Begin with the line that holds "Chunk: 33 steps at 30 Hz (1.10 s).". Write out every line from there to the end of the listing below, word for word.

* _Provided data_:
=-=-=-=-=
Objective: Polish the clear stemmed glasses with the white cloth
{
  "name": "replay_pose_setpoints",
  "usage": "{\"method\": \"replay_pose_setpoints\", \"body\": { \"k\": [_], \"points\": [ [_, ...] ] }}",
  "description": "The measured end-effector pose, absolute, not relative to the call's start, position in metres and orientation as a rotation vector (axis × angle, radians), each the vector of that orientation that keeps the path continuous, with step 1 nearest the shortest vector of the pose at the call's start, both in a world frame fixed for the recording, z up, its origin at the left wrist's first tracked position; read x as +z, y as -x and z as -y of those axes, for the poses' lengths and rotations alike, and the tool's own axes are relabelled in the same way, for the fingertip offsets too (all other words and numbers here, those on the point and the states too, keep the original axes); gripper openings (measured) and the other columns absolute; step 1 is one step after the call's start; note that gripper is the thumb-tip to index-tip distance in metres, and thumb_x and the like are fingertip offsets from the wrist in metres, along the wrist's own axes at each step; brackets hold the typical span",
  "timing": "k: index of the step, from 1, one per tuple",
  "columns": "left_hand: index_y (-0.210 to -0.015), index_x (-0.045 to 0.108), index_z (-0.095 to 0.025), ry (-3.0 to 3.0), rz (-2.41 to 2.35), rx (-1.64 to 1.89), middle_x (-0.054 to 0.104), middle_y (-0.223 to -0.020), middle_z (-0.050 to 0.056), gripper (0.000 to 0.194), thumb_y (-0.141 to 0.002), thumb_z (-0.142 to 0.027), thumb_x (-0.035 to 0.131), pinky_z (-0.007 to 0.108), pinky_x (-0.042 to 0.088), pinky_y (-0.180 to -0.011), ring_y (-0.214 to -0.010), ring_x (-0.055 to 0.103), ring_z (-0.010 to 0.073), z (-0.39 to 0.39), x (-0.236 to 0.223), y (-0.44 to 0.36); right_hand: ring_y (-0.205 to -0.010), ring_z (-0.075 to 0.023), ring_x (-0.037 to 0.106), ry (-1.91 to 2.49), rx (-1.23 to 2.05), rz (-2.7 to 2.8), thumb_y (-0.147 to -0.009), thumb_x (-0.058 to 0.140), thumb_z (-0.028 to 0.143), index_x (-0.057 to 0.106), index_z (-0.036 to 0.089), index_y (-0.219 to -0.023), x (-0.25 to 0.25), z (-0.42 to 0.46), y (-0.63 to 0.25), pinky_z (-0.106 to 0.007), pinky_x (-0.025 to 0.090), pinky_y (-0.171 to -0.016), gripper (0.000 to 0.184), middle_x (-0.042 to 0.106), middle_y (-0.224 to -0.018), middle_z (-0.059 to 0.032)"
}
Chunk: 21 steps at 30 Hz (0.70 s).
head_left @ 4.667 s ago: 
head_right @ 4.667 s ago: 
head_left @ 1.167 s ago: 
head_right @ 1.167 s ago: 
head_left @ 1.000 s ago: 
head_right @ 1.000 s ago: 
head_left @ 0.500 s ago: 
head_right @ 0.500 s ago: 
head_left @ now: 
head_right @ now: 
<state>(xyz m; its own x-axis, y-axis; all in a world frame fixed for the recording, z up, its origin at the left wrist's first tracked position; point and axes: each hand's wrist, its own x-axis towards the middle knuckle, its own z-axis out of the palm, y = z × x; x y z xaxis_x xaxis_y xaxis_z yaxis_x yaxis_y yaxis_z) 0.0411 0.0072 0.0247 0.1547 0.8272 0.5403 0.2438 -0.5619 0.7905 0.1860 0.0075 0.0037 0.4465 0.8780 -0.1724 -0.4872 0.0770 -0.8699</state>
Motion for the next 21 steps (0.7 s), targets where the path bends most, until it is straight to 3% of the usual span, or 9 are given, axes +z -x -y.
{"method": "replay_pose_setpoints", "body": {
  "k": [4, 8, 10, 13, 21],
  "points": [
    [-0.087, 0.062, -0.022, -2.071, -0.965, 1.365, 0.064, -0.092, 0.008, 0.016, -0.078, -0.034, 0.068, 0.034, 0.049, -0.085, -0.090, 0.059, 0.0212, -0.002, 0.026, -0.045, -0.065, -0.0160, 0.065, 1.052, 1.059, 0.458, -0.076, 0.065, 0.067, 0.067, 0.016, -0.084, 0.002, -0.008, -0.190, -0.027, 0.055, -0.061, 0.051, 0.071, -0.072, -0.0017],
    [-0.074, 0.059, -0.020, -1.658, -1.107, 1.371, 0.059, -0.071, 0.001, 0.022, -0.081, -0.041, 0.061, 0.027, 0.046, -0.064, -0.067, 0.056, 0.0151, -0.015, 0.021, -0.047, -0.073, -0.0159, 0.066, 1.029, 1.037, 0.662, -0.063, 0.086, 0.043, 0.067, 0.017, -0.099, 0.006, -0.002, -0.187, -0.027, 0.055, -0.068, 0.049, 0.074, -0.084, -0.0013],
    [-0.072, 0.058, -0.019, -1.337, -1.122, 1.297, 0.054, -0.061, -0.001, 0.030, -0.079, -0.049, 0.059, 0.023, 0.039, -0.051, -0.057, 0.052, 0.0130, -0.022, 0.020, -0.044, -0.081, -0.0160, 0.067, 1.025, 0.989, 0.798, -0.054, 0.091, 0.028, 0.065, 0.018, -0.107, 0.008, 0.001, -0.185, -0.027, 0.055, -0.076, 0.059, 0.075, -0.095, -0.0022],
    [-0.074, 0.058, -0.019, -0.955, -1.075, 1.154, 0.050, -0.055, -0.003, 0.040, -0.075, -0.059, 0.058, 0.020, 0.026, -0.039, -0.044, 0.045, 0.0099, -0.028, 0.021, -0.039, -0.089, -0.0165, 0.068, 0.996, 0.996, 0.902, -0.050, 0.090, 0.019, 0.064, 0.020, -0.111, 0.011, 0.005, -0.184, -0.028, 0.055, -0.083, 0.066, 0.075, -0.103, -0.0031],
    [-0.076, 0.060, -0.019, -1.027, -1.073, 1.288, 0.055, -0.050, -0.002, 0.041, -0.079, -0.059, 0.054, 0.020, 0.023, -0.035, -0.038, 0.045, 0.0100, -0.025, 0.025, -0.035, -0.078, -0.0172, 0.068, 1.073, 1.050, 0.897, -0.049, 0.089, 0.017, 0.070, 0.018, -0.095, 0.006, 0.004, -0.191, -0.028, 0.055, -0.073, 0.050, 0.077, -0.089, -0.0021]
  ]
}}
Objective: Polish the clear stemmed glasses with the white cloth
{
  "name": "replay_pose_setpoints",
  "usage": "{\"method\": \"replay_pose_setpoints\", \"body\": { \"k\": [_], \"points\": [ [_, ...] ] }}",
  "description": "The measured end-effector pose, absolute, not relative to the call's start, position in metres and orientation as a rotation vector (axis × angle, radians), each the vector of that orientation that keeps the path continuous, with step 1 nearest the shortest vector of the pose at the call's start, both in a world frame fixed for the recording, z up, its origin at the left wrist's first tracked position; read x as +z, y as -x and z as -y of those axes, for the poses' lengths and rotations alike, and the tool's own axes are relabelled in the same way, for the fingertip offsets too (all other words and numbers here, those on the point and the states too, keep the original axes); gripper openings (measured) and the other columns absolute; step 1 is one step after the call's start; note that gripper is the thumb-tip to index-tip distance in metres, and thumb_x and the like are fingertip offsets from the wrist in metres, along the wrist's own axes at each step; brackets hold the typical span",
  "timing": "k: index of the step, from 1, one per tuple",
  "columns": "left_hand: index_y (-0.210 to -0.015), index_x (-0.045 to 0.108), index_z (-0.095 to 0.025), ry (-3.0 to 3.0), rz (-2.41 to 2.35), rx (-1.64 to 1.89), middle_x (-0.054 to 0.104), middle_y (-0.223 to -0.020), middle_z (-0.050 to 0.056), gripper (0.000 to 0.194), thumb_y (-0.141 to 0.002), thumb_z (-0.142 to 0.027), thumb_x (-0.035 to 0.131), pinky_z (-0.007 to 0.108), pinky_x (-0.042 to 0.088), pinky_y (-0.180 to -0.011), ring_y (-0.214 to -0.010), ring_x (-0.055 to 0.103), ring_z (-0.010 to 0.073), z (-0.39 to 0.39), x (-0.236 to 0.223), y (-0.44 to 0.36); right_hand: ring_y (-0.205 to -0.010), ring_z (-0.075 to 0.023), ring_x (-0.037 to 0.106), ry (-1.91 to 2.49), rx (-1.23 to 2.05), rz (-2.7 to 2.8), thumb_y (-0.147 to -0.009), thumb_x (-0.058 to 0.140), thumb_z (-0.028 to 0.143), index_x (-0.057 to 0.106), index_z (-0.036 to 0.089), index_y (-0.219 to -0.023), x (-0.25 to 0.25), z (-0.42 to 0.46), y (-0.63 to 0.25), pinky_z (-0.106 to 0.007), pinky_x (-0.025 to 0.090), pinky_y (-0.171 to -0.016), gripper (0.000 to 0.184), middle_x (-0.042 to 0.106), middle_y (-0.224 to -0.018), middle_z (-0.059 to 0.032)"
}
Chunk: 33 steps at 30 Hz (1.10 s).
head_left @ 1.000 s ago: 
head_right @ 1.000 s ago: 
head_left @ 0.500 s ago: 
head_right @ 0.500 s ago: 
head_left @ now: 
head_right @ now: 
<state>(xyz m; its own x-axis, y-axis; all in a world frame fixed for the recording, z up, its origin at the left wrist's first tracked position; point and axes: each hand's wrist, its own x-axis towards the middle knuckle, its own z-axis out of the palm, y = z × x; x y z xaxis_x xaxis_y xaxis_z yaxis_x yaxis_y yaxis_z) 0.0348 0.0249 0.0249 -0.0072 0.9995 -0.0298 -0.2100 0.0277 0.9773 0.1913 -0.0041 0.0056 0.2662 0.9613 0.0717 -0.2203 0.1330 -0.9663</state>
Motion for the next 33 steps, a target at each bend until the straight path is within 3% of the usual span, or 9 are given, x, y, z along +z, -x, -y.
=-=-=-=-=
* _Reply to the task_:
Chunk: 33 steps at 30 Hz (1.10 s).
head_left @ 1.000 s ago: 
head_right @ 1.000 s ago: 
head_left @ 0.500 s ago: 
head_right @ 0.500 s ago: 
head_left @ now: 
head_right @ now: 
<state>(xyz m; its own x-axis, y-axis; all in a world frame fixed for the recording, z up, its origin at the left wrist's first tracked position; point and axes: each hand's wrist, its own x-axis towards the middle knuckle, its own z-axis out of the palm, y = z × x; x y z xaxis_x xaxis_y xaxis_z yaxis_x yaxis_y yaxis_z) 0.0348 0.0249 0.0249 -0.0072 0.9995 -0.0298 -0.2100 0.0277 0.9773 0.1913 -0.0041 0.0056 0.2662 0.9613 0.0717 -0.2203 0.1330 -0.9663</state>
Motion for the next 33 steps, a target at each bend until the straight path is within 3% of the usual span, or 9 are given, x, y, z along +z, -x, -y.

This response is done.